The scene with the unnamed man helps create a purposefully puzzling tone in these chapters. While adult Lobel has some idea of who he is, his presence perplexes Anita. The giggles and whispers between him and Raisa make it seem like they’re flirting and have a romantic relationship. Prisoners often formed romantic bonds with guards or Nazis to get special treatment, and Anita and her family receive food and an indoor bathroom in exchange for Raisa’s flirtations. At the same time, Raisa bathes Anita in front of the man. He watches her, but it’s not like how Anita watched the nun; this is predatory and reinforces the menacing identity of Nazis and their associates. This relationship adds a new dimension to the theme of The Body and Societal Identity, where Anita’s nakedness reinforces her vulnerability as a female Jewish prisoner.

Displacement occurs repeatedly when the Nazis force the prisoners to travel between camps. The tone remains unknowing, as child Anita isn’t sure what’s going on or where they’re heading. Again, the reader shares in Anita’s confusion. In one scene, Anita is in what’s called the death march. As the war approached its final days in 1945, the Nazis led prisoners to camps and places further away from approaching Allied soldiers. As the name implies, the marches were deadly, and the violence Anita observes underscores the perilous conditions. She doesn’t say a Nazi killed the woman or use terms like “blood.” Instead, she describes a “large stain […] coloring the snow red” (99). Through imagery, Anita forces the reader to look at death, not just gloss over the word. Even on the death march, Jews continue to symbolize danger and suspicion for Anita.
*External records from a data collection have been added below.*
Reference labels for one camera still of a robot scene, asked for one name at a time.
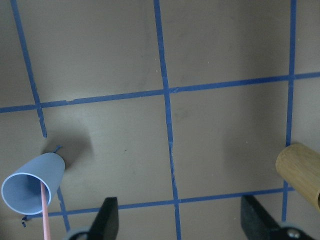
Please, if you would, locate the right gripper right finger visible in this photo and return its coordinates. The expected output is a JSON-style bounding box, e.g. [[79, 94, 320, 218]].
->
[[240, 195, 281, 240]]

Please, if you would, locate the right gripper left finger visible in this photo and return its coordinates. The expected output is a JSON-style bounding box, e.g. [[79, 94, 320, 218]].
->
[[87, 197, 118, 240]]

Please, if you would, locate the light blue plastic cup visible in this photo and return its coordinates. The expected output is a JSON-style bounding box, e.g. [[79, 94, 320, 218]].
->
[[1, 152, 66, 215]]

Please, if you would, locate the bamboo chopstick holder cup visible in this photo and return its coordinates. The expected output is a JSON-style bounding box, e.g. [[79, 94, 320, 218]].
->
[[275, 143, 320, 211]]
She doesn’t obey her aunt and cousin: She refuses to “step out” (96). Again, there’s a difference here between adult Lobel and child Anita. The latter doesn’t know their plan is legitimate, and neither does the reader.

There is a sign in front of Auschwitz that reads, “Work makes one free” (100), and the sign deceives the Jews, like the woman in Chapter 12, and makes them think labor is a path to liberation. In This Way for the Gas, Ladies and Gentlemen, author Tadeusz Borowski turns his experience of the camps into short stories (Borowski, Tadeusz. This Way for the Gas, Ladies and Gentlemen. Translated by Barbara Vedder, Penguin, 1976). He writes, “It is the camp law: People going to their deaths must be deceived until the very end” (37). This duplicity might be why Anita often relies on imagery—it’s more accurate than terminology.
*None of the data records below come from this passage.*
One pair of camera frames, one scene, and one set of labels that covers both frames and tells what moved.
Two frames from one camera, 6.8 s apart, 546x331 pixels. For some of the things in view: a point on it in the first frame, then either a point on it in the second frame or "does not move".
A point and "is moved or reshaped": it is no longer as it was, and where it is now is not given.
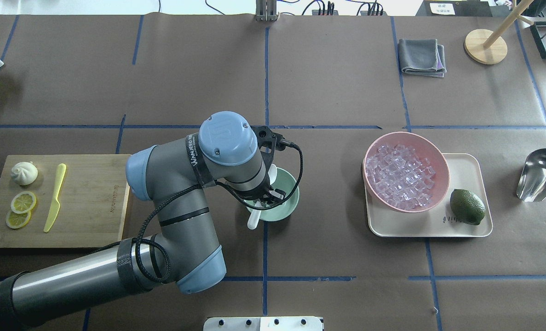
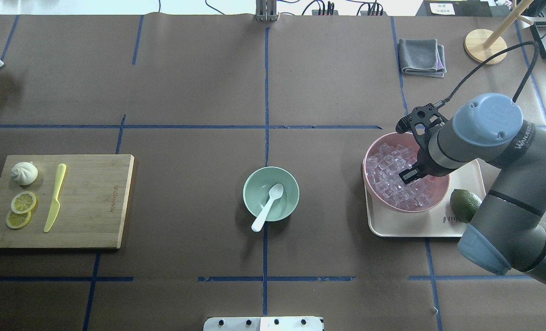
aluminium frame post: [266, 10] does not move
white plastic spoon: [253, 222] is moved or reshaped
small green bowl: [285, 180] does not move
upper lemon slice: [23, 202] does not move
Neither the death march nor the concentration camps extinguish Anita’s appreciation for beauty. Again, she subverts the title through her descriptions: There are pretty pictures, even in the darkest times. On the death march, Anita looks at the sky and says to her brother, “How beautiful this is” (98), awed by the stars. As they leave Auschwitz, she observes the “rosy and gold sky” (103). The pretty images collide with the disturbing images of hunger, excrement, death, and sickness. Anita’s portrait of the death march and the concentration camps is messy and paradoxical—it’s not straightforward, simple, or pretty. In the aftermath of the march, Marina takes on the caretaker role until Allied soldiers arrive. Anita doesn’t specify the country of the soldiers, but they’re Russian soldiers—the Soviet Union liberated the Ravensbrück camp. Now, Anita and her brother are on the move again: They’re going to Sweden, a symbolic change of place that represents a new chance at life.